REQUIRED WORK: Taking the line that contains "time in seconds" as the first, copy exactly every line through the last line of the records, and nothing else.

Records from a data collection
-------

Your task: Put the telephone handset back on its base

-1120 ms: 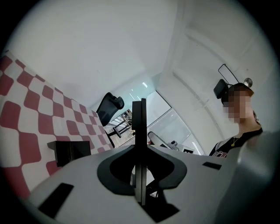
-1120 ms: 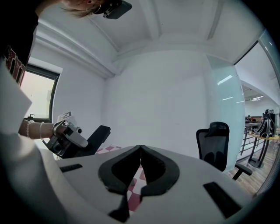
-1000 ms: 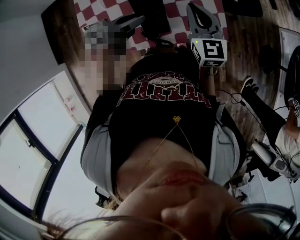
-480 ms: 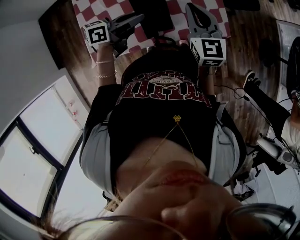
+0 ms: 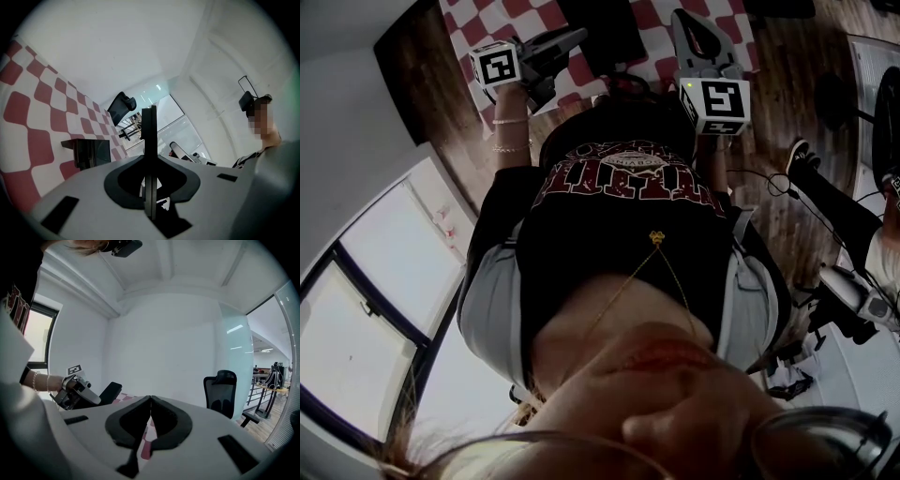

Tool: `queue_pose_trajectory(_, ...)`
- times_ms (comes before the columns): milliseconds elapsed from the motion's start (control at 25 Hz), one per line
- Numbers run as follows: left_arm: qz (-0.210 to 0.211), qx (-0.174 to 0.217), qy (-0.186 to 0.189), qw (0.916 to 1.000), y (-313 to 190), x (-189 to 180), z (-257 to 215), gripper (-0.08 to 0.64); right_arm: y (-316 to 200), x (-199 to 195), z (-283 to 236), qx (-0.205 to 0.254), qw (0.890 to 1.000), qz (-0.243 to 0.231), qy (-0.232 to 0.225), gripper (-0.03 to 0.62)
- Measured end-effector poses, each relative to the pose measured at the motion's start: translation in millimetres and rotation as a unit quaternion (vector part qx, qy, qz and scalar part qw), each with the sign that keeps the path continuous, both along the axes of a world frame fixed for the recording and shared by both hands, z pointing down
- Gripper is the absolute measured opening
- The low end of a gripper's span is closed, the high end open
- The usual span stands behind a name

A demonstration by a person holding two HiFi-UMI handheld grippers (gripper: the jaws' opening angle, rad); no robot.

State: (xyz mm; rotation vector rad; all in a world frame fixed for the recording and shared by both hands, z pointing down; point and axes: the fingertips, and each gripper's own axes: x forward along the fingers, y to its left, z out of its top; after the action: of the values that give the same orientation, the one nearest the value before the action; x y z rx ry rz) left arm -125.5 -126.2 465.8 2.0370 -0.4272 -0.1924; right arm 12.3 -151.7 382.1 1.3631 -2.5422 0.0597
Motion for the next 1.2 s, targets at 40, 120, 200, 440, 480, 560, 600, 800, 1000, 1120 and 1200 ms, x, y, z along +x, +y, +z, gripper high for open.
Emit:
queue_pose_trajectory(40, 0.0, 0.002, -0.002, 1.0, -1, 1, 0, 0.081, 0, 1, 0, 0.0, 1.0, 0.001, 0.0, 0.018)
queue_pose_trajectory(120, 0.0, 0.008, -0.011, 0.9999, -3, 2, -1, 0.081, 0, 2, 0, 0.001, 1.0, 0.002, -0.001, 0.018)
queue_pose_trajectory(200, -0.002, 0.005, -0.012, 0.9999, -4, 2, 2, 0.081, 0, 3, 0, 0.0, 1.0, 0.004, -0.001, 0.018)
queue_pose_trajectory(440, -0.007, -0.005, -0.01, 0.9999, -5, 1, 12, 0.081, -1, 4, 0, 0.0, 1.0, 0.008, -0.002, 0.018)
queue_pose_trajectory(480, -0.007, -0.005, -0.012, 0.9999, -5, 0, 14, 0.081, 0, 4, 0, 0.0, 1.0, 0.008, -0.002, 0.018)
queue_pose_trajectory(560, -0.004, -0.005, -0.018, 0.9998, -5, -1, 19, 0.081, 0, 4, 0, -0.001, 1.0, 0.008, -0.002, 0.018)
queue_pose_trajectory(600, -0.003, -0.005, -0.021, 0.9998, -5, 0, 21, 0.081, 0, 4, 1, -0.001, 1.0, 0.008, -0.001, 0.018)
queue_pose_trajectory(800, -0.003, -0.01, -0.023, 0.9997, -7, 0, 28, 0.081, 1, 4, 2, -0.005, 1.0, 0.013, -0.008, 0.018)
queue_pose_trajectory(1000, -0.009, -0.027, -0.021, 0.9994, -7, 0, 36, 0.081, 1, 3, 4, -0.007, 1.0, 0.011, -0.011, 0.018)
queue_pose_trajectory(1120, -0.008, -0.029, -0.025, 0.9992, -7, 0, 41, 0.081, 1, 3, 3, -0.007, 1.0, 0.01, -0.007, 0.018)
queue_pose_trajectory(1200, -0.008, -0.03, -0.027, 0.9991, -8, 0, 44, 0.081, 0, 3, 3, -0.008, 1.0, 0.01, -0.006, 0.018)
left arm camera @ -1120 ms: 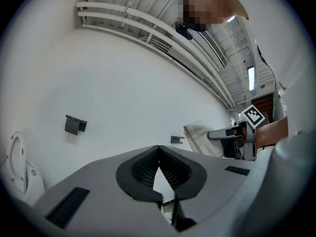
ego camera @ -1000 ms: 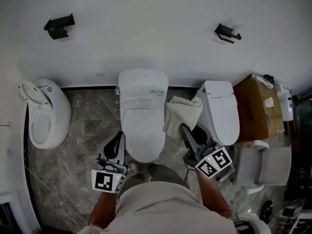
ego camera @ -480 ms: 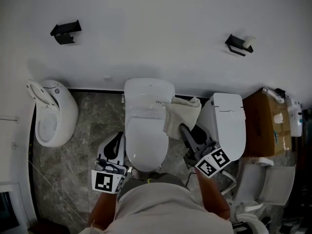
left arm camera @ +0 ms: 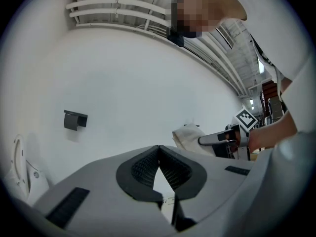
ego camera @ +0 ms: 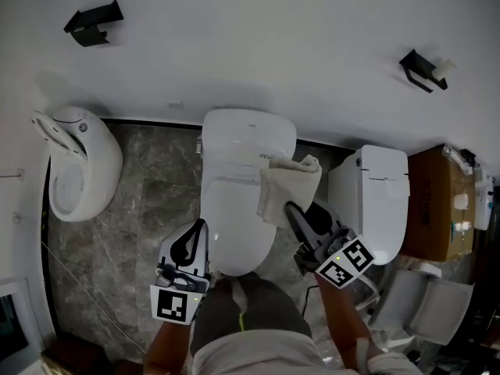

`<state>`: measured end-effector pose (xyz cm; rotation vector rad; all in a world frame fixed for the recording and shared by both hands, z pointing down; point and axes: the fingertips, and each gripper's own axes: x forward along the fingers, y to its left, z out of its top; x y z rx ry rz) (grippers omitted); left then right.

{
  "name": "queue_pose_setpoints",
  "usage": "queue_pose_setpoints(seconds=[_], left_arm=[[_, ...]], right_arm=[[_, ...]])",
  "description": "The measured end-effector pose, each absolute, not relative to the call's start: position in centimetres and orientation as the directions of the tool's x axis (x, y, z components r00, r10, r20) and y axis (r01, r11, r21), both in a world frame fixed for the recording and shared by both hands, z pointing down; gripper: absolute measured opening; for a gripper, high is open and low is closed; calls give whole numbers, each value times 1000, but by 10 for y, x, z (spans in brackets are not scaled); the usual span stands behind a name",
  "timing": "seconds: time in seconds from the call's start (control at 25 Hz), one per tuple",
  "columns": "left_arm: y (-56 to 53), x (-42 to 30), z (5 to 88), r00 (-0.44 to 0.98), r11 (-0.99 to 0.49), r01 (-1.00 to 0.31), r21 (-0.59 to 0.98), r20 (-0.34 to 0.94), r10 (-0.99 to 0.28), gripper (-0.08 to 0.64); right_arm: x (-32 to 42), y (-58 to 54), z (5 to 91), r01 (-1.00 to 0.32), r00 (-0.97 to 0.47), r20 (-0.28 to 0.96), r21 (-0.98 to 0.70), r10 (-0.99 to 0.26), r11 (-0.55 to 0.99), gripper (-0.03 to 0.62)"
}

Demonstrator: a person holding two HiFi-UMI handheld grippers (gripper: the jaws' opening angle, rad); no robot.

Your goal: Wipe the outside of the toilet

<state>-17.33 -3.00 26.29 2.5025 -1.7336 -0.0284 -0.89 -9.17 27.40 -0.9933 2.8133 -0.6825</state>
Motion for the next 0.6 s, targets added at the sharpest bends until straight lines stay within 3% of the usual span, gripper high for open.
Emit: queue_pose_setpoints(seconds=[0.6], left_arm=[[-97,-165,390,292,-285,-955,85,90,-952,17]], right_arm=[[-53,-189,431,-455,-870,75,-505,-488,733,117]])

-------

SOLUTION:
  "timing": "seconds: time in seconds from the call's start (control at 25 Hz), one per tuple",
  "columns": "left_arm: y (-56 to 53), x (-42 to 30), z (5 to 88), r00 (-0.44 to 0.98), r11 (-0.99 to 0.49), r01 (-1.00 to 0.31), r21 (-0.59 to 0.98), r20 (-0.34 to 0.94), r10 (-0.99 to 0.28), gripper (-0.08 to 0.64); right_arm: x (-32 to 42), y (-58 to 54), z (5 to 91), r01 (-1.00 to 0.32), r00 (-0.97 to 0.47), r20 (-0.28 to 0.96), r21 (-0.98 to 0.70), r10 (-0.99 to 0.26), r11 (-0.55 to 0.99), gripper (-0.03 to 0.62)"
}

Demonstrator: a person holding two HiFi-UMI handheld grippers (gripper: the jaws' opening angle, rad); no robot.

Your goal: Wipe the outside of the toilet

<state>-17.33 -3.00 26.29 2.5025 -1.7336 -0.0284 -0.89 -9.17 27.40 -0.9933 2.8133 -0.6825</state>
Motion for the next 0.6 s, targets added at the sharpest bends until straight lines stay within 3% of the usual span, gripper high for open.
Emit: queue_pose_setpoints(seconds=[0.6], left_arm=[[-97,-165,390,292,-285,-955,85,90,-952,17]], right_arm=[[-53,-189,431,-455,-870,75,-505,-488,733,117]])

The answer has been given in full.